Exploring Deep Brain Stimulation Effects in a Hyperbolic-Based Computational Model of Neuronal Spiking Patterns

Deep brain stimulation (DBS) is a device that relies on methods to desynchronize adverse neurodegenerative activities within the brain. It is a well-known treatment method for people diagnosed with Parkinson's disease (PD). The adjustment of a precise definition of DBS signal parameters is critical to breaking the synchrony and burst of the increased neuronal activity, while preventing tissue or electrode damage, and also considering reducing the energy consumption for prolonging the battery life of the DBS device. In this research in progress, we study a pulse DBS waveform with delay between its cathodic and anodic parts to disrupt and desynchronize the firing/bursting patterns of Parkinsonian neuronal cell activities.
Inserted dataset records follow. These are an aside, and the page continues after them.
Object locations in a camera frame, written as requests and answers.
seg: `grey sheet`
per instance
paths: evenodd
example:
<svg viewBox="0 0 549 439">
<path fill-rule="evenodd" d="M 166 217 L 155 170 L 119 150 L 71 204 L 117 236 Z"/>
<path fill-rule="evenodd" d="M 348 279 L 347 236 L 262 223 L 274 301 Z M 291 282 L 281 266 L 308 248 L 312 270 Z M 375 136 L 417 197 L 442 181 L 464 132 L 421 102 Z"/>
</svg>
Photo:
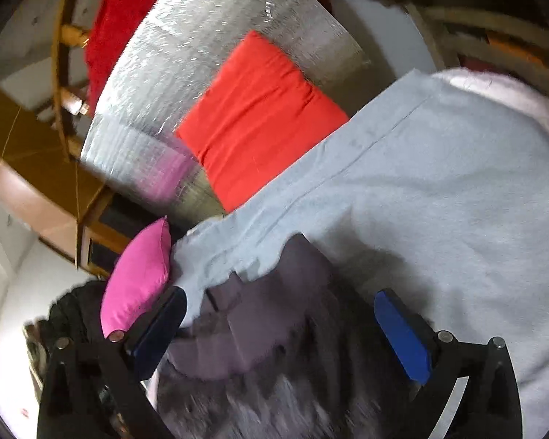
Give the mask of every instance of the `grey sheet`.
<svg viewBox="0 0 549 439">
<path fill-rule="evenodd" d="M 222 220 L 176 243 L 188 295 L 253 280 L 303 232 L 362 295 L 393 287 L 461 341 L 508 343 L 524 436 L 549 428 L 549 136 L 531 118 L 411 73 Z"/>
</svg>

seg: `red cushion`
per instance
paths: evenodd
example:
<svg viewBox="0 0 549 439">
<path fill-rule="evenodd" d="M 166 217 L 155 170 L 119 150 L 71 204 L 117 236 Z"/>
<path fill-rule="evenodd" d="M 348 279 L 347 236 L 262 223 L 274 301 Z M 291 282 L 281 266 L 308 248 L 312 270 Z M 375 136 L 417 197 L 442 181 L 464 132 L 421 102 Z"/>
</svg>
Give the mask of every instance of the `red cushion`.
<svg viewBox="0 0 549 439">
<path fill-rule="evenodd" d="M 251 31 L 176 134 L 232 211 L 346 121 L 280 49 Z"/>
</svg>

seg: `red fabric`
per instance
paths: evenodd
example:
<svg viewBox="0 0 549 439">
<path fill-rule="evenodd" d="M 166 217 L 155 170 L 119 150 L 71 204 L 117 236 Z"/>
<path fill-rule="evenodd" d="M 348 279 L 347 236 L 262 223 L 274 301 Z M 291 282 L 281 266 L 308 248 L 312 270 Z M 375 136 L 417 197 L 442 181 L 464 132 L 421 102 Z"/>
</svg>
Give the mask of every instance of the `red fabric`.
<svg viewBox="0 0 549 439">
<path fill-rule="evenodd" d="M 232 211 L 347 121 L 280 49 L 251 31 L 176 135 Z"/>
<path fill-rule="evenodd" d="M 85 48 L 92 112 L 126 44 L 157 0 L 102 0 Z"/>
</svg>

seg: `wooden frame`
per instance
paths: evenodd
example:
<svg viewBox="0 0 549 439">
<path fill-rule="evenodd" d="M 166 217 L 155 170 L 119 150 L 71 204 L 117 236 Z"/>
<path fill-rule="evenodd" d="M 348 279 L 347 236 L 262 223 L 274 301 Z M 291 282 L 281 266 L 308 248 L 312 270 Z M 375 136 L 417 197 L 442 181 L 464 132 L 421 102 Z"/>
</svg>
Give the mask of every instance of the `wooden frame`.
<svg viewBox="0 0 549 439">
<path fill-rule="evenodd" d="M 94 203 L 90 206 L 85 217 L 77 224 L 77 254 L 79 267 L 88 270 L 94 275 L 108 276 L 110 273 L 89 261 L 91 254 L 91 243 L 97 242 L 108 249 L 121 253 L 130 238 L 118 233 L 114 229 L 98 221 L 106 207 L 112 202 L 115 193 L 108 187 L 102 188 Z"/>
<path fill-rule="evenodd" d="M 459 66 L 458 55 L 493 64 L 519 75 L 549 96 L 549 68 L 502 51 L 485 41 L 450 34 L 445 23 L 477 27 L 518 38 L 549 53 L 549 30 L 505 14 L 471 8 L 405 6 L 422 34 L 438 70 Z"/>
<path fill-rule="evenodd" d="M 70 48 L 84 48 L 89 41 L 88 30 L 71 24 L 75 3 L 76 0 L 61 0 L 51 47 L 55 125 L 66 159 L 81 152 L 77 150 L 76 140 L 70 143 L 71 137 L 75 135 L 72 118 L 78 113 L 86 114 L 89 111 L 85 96 L 70 87 Z"/>
</svg>

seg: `light blue fabric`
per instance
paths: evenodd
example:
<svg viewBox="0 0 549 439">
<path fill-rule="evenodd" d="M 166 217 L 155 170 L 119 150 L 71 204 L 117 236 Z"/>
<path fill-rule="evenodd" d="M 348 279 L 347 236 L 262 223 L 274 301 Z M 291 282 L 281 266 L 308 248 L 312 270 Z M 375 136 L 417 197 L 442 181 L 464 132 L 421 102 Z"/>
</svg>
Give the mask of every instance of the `light blue fabric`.
<svg viewBox="0 0 549 439">
<path fill-rule="evenodd" d="M 392 287 L 460 341 L 504 337 L 524 436 L 545 434 L 549 137 L 534 120 L 408 74 L 244 206 L 175 244 L 186 321 L 206 287 L 232 270 L 246 280 L 264 274 L 296 232 L 362 295 Z"/>
</svg>

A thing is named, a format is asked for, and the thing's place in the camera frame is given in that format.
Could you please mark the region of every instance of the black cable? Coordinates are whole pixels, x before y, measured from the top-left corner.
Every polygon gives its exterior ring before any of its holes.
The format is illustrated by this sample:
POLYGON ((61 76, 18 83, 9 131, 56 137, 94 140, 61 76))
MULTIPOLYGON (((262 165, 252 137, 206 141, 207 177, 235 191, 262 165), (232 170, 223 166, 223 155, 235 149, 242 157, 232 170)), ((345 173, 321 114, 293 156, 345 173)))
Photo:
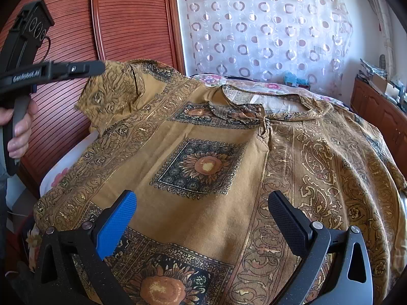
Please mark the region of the black cable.
POLYGON ((42 58, 40 63, 44 62, 44 60, 46 59, 48 53, 50 52, 50 48, 51 48, 51 39, 50 39, 50 37, 45 36, 44 39, 48 39, 48 49, 47 49, 47 52, 45 53, 45 56, 42 58))

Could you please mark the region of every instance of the sunflower print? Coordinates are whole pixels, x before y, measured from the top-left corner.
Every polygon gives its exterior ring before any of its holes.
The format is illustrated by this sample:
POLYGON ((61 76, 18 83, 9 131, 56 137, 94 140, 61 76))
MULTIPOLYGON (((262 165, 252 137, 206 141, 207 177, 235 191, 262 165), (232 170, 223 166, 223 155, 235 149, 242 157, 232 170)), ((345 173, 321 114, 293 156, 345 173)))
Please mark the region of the sunflower print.
POLYGON ((160 264, 149 264, 124 287, 125 292, 136 305, 197 305, 199 289, 193 289, 193 275, 197 273, 190 266, 171 268, 160 264))
POLYGON ((226 195, 242 149, 241 144, 186 139, 157 171, 150 185, 192 199, 210 193, 226 195))
POLYGON ((201 182, 212 184, 230 166, 230 156, 212 152, 188 155, 180 163, 186 177, 197 177, 201 182))
POLYGON ((232 120, 239 120, 245 124, 260 119, 261 115, 259 108, 257 108, 256 111, 247 108, 242 108, 229 114, 229 117, 232 120))
POLYGON ((212 113, 208 108, 194 108, 190 106, 184 109, 184 114, 195 120, 200 118, 210 119, 212 117, 212 113))

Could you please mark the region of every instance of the curtain with circle pattern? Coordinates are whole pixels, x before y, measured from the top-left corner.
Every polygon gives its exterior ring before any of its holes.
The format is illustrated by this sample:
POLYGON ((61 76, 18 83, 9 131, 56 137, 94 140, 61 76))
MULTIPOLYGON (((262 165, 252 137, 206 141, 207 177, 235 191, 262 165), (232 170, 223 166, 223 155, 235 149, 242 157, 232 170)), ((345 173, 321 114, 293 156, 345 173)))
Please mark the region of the curtain with circle pattern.
POLYGON ((341 0, 180 1, 197 73, 281 82, 290 71, 311 91, 340 99, 353 32, 341 0))

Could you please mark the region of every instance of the finger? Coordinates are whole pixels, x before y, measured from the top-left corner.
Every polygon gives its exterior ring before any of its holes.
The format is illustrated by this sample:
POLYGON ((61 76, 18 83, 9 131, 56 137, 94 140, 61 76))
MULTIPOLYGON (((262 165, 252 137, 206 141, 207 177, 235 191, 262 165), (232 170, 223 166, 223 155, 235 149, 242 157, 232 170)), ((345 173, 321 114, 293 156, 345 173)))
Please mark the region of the finger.
POLYGON ((6 125, 13 116, 13 109, 0 108, 0 126, 6 125))
POLYGON ((26 113, 24 118, 21 119, 16 127, 14 128, 14 134, 15 136, 20 136, 21 134, 25 133, 28 131, 31 127, 31 124, 33 123, 33 118, 29 113, 26 113))
POLYGON ((12 152, 9 154, 9 156, 10 156, 11 158, 18 159, 18 158, 23 157, 24 154, 27 152, 27 150, 28 150, 28 143, 27 143, 24 147, 22 147, 22 148, 20 148, 20 149, 17 149, 16 151, 12 151, 12 152))
POLYGON ((31 129, 29 129, 25 133, 21 134, 20 136, 11 139, 9 141, 9 143, 7 144, 7 149, 9 151, 9 153, 24 147, 28 143, 30 136, 31 136, 31 129))
POLYGON ((38 105, 35 103, 33 100, 30 101, 30 104, 28 105, 27 112, 30 115, 35 115, 38 112, 38 105))

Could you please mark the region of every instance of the person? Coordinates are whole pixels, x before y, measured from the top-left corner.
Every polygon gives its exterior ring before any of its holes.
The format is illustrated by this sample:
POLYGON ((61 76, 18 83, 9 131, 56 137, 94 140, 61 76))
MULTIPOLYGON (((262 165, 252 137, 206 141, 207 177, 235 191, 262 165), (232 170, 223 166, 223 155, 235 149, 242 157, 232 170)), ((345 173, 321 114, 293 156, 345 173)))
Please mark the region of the person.
MULTIPOLYGON (((31 100, 24 118, 14 128, 15 137, 7 144, 10 157, 19 159, 28 150, 33 117, 38 112, 37 104, 31 100)), ((6 125, 13 117, 13 109, 0 108, 0 126, 6 125)), ((0 275, 4 276, 6 257, 6 222, 7 222, 7 173, 0 166, 0 275)))
MULTIPOLYGON (((16 125, 14 130, 16 137, 10 140, 7 145, 11 158, 19 159, 27 152, 28 140, 31 135, 31 125, 33 123, 33 117, 37 112, 38 106, 31 100, 26 115, 16 125)), ((6 125, 12 117, 13 109, 0 108, 0 126, 6 125)))

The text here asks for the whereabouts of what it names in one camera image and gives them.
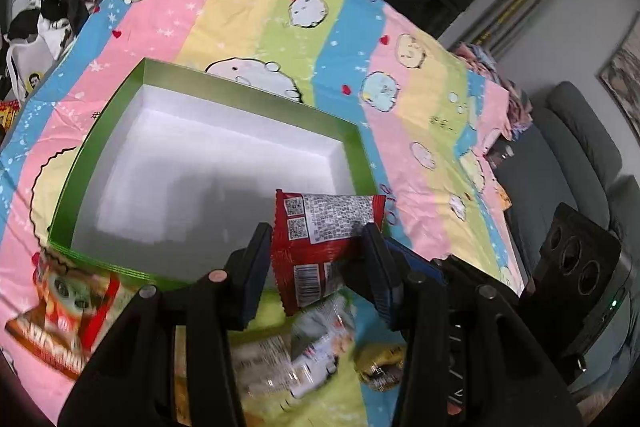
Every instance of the cardboard box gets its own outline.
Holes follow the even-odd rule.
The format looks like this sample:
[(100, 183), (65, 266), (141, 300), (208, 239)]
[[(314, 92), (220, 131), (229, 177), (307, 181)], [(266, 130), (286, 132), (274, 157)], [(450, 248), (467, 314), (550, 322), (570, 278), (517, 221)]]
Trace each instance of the cardboard box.
[(81, 266), (190, 282), (273, 223), (277, 188), (374, 194), (354, 124), (200, 71), (144, 59), (79, 150), (49, 244)]

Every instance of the clothing pile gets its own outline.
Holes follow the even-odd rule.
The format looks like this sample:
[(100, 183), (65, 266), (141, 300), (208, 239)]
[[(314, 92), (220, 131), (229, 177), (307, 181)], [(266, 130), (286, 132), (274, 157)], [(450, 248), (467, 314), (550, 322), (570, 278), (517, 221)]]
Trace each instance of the clothing pile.
[(94, 6), (95, 0), (30, 0), (11, 21), (2, 50), (20, 105), (70, 48)]
[(484, 76), (485, 79), (509, 91), (507, 118), (511, 128), (504, 130), (506, 132), (504, 137), (508, 140), (517, 140), (533, 123), (531, 118), (533, 108), (527, 93), (498, 74), (495, 59), (481, 46), (460, 42), (454, 55), (465, 63), (468, 70)]

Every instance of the wall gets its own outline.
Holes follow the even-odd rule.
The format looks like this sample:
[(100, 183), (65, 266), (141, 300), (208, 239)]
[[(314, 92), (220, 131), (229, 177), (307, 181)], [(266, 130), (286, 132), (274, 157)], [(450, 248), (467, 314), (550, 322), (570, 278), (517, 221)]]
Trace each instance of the wall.
[(498, 58), (502, 73), (534, 102), (563, 80), (575, 84), (640, 180), (640, 144), (596, 74), (624, 38), (640, 0), (545, 0)]

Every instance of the colorful bedsheet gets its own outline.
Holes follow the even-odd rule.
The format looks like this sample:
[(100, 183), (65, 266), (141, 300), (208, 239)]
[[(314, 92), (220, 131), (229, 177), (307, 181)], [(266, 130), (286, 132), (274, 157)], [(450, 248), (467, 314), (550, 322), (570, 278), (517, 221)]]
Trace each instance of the colorful bedsheet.
[[(86, 293), (76, 301), (68, 287), (66, 298), (56, 295), (59, 282), (49, 279), (47, 286), (50, 274), (64, 277), (72, 267), (63, 266), (62, 276), (60, 267), (52, 270), (34, 230), (32, 202), (57, 199), (60, 187), (42, 194), (33, 187), (45, 165), (68, 171), (60, 153), (82, 143), (142, 57), (209, 71), (356, 123), (380, 193), (388, 196), (391, 234), (427, 259), (453, 253), (522, 289), (497, 183), (483, 157), (507, 124), (508, 93), (466, 71), (384, 1), (104, 0), (27, 101), (0, 154), (0, 326), (38, 310), (40, 326), (24, 334), (44, 349), (58, 346), (56, 328), (86, 327), (87, 309), (100, 315), (90, 280), (70, 284), (76, 297)], [(122, 297), (114, 278), (100, 284), (100, 302)], [(113, 318), (102, 312), (98, 325)], [(95, 348), (104, 334), (95, 320), (89, 323), (79, 349)], [(61, 367), (82, 360), (49, 349), (46, 365), (9, 329), (0, 328), (0, 346), (55, 421), (72, 385)], [(372, 416), (369, 422), (376, 423)]]

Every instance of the gray sofa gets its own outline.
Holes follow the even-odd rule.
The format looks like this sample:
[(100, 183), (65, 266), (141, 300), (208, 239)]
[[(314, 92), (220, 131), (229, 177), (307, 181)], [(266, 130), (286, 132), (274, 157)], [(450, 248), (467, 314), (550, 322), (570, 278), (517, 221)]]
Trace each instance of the gray sofa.
[[(495, 170), (513, 203), (506, 219), (527, 275), (562, 201), (616, 235), (640, 266), (640, 188), (632, 176), (620, 177), (620, 151), (580, 91), (559, 84), (532, 117), (533, 126), (511, 144), (514, 155)], [(628, 374), (639, 347), (639, 286), (586, 354), (588, 371), (570, 387), (578, 399), (615, 388)]]

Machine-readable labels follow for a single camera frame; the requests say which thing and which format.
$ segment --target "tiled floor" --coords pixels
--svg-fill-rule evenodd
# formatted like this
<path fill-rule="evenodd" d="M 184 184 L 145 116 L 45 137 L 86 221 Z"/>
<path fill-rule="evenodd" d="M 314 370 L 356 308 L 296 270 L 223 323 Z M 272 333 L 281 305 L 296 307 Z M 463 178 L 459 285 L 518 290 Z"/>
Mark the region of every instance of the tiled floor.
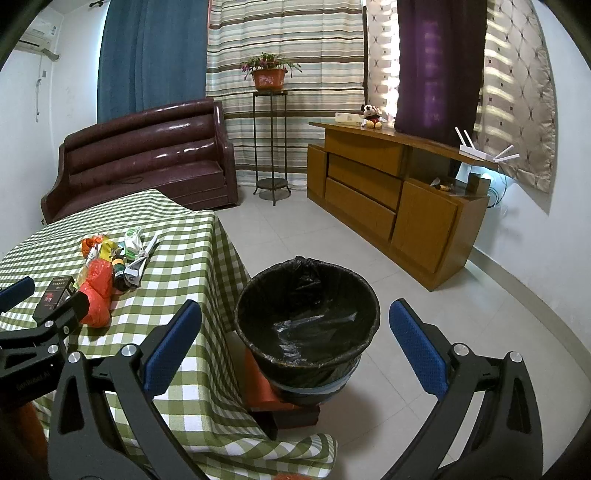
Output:
<path fill-rule="evenodd" d="M 418 432 L 435 405 L 389 330 L 387 312 L 403 297 L 451 343 L 503 357 L 522 353 L 538 399 L 544 435 L 544 469 L 561 454 L 586 417 L 591 384 L 554 336 L 519 302 L 473 264 L 429 292 L 372 245 L 306 198 L 272 203 L 241 187 L 240 206 L 218 211 L 250 275 L 296 255 L 342 265 L 375 290 L 382 324 L 358 370 L 323 408 L 315 431 L 339 442 L 334 480 L 378 480 Z M 445 462 L 461 454 L 478 413 L 476 395 Z M 310 429 L 289 430 L 282 439 L 303 438 Z"/>

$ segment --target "wooden cabinet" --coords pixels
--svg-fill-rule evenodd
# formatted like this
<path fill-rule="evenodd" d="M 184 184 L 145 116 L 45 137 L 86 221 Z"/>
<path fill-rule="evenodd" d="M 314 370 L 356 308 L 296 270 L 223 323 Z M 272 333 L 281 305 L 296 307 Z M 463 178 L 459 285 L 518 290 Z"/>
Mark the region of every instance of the wooden cabinet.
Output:
<path fill-rule="evenodd" d="M 449 159 L 494 164 L 385 128 L 312 124 L 326 135 L 324 147 L 308 147 L 308 198 L 429 290 L 464 267 L 489 198 L 445 179 Z M 435 177 L 453 183 L 453 193 L 431 187 Z"/>
<path fill-rule="evenodd" d="M 427 187 L 404 183 L 392 246 L 431 273 L 448 243 L 458 205 Z"/>
<path fill-rule="evenodd" d="M 326 153 L 319 145 L 308 145 L 308 190 L 324 198 Z"/>
<path fill-rule="evenodd" d="M 391 210 L 398 208 L 402 180 L 375 168 L 330 155 L 329 177 L 360 191 Z"/>
<path fill-rule="evenodd" d="M 332 179 L 326 179 L 325 199 L 378 238 L 389 240 L 395 216 L 391 210 Z"/>
<path fill-rule="evenodd" d="M 395 177 L 402 171 L 402 145 L 386 140 L 327 131 L 324 149 Z"/>

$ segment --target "cabinet drawer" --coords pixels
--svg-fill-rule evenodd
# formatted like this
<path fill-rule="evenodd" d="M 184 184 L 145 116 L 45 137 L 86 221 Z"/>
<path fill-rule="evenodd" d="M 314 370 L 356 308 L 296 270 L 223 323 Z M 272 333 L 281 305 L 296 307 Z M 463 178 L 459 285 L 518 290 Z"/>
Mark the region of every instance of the cabinet drawer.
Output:
<path fill-rule="evenodd" d="M 324 136 L 324 149 L 344 158 L 400 176 L 402 145 L 365 135 L 351 135 L 328 130 Z"/>
<path fill-rule="evenodd" d="M 396 210 L 402 181 L 361 163 L 331 154 L 329 177 Z"/>
<path fill-rule="evenodd" d="M 332 179 L 326 179 L 324 198 L 378 237 L 389 240 L 395 214 L 385 206 Z"/>

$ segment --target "baseboard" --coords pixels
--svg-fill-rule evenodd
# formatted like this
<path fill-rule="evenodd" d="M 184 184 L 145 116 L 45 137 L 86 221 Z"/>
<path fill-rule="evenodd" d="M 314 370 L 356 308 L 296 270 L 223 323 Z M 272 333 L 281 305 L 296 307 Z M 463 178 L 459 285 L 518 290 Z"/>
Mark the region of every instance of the baseboard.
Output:
<path fill-rule="evenodd" d="M 528 309 L 562 343 L 591 381 L 591 352 L 564 320 L 534 292 L 485 253 L 472 247 L 469 259 Z"/>

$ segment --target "mickey mouse plush toy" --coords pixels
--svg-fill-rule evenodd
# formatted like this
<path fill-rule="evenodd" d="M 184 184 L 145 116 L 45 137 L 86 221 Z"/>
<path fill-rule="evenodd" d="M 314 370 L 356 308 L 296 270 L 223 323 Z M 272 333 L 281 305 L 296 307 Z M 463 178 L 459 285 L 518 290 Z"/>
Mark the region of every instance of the mickey mouse plush toy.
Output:
<path fill-rule="evenodd" d="M 382 122 L 386 120 L 379 115 L 379 110 L 373 105 L 362 105 L 361 111 L 363 112 L 363 122 L 361 126 L 365 128 L 382 128 Z"/>

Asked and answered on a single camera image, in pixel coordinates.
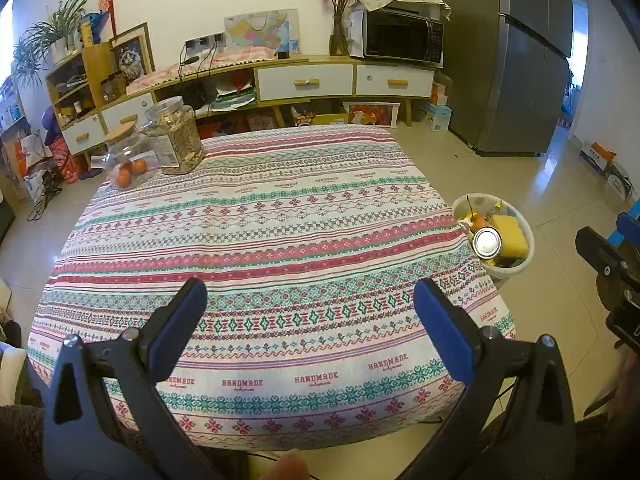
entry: drawer
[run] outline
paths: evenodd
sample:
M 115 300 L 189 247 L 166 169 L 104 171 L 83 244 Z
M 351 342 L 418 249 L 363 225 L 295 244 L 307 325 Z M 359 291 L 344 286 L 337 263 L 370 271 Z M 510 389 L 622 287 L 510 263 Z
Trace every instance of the drawer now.
M 353 65 L 321 64 L 258 69 L 260 101 L 353 94 Z
M 357 95 L 430 97 L 433 72 L 408 66 L 358 65 Z
M 154 104 L 151 93 L 139 95 L 124 101 L 123 103 L 107 108 L 102 112 L 104 124 L 107 131 L 115 130 L 120 126 L 120 121 L 127 119 L 136 121 L 136 126 L 142 126 L 146 123 L 145 112 Z
M 89 116 L 78 124 L 68 127 L 62 132 L 66 145 L 72 154 L 87 150 L 96 144 L 104 142 L 104 130 L 98 120 L 98 115 Z

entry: cabinet leg
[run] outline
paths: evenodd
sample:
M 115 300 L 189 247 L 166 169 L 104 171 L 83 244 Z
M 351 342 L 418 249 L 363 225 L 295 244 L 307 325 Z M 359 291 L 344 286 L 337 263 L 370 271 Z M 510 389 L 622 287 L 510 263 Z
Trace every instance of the cabinet leg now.
M 273 110 L 273 114 L 276 116 L 276 124 L 278 125 L 278 127 L 284 128 L 285 123 L 284 123 L 284 118 L 282 117 L 282 112 L 280 111 L 280 107 L 277 105 L 272 106 L 271 110 Z
M 414 122 L 411 117 L 411 99 L 404 100 L 404 123 L 411 126 Z

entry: refrigerator
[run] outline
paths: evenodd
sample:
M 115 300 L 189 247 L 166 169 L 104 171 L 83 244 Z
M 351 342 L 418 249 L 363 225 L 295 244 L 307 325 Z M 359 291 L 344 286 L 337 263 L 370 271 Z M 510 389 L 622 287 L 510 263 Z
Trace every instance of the refrigerator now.
M 569 77 L 572 0 L 444 0 L 449 129 L 478 152 L 546 152 Z

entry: jar label
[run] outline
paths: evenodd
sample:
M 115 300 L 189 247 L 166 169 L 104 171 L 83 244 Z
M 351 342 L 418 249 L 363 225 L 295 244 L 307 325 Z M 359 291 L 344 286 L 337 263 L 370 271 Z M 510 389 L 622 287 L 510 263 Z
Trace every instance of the jar label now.
M 156 157 L 163 168 L 179 168 L 180 162 L 175 156 L 174 147 L 169 136 L 150 137 L 151 145 L 156 152 Z

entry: white flower pot
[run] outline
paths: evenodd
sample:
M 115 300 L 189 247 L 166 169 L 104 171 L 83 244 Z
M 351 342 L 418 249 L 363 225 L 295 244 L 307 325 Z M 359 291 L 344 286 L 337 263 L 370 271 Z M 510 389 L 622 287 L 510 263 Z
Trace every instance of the white flower pot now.
M 49 47 L 49 56 L 53 65 L 65 59 L 67 56 L 65 38 L 60 38 Z

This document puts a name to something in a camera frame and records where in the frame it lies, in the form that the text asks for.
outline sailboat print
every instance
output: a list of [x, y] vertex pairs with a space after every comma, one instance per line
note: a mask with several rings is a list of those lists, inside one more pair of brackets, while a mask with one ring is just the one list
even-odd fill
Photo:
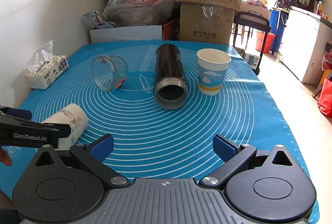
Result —
[[211, 82], [209, 81], [209, 78], [208, 78], [207, 76], [205, 76], [205, 78], [203, 78], [202, 81], [205, 82], [205, 83], [211, 83]]

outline transparent jar
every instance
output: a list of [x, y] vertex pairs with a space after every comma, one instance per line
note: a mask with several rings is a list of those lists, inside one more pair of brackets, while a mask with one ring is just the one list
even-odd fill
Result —
[[93, 61], [91, 74], [97, 87], [108, 92], [125, 82], [128, 65], [120, 56], [101, 55]]

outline yellow stripe on cup
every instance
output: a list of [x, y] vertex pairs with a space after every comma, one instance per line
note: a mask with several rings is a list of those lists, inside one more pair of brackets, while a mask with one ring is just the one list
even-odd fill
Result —
[[207, 86], [202, 85], [201, 83], [198, 83], [198, 86], [206, 91], [218, 91], [221, 88], [221, 85], [218, 85], [216, 87], [207, 87]]

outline red bucket
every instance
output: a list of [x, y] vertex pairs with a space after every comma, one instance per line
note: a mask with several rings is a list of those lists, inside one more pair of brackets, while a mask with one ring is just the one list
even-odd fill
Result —
[[[256, 50], [261, 51], [263, 46], [265, 32], [256, 31]], [[275, 34], [268, 33], [263, 53], [268, 54], [275, 38]]]

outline silver bolt
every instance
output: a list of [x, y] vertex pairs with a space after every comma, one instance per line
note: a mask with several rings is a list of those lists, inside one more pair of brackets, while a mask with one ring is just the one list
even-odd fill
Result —
[[218, 184], [219, 180], [215, 177], [204, 177], [202, 179], [202, 182], [206, 185], [216, 185]]
[[114, 185], [123, 185], [127, 182], [127, 178], [122, 176], [116, 176], [111, 179], [111, 183]]
We use a hyperbolic neuronal spiking pattern model to represent the signal activity of the brain. Specifically, we model a neuron infected with bursting behavior similar to that of PD, and apply DBS current to observe the effect, computationally. The expected output of applying the proposed pulse delayed DBS waveform is to break the bursting pattern and convert the bursting spike into a regular tonic spike. In addition, the promising results of pulse delayed waveforms in terms of eliciting action potential, desynchronization of the bursting behavior, and reduced energy consumption, can potentially enhance the performance of the applied DBS.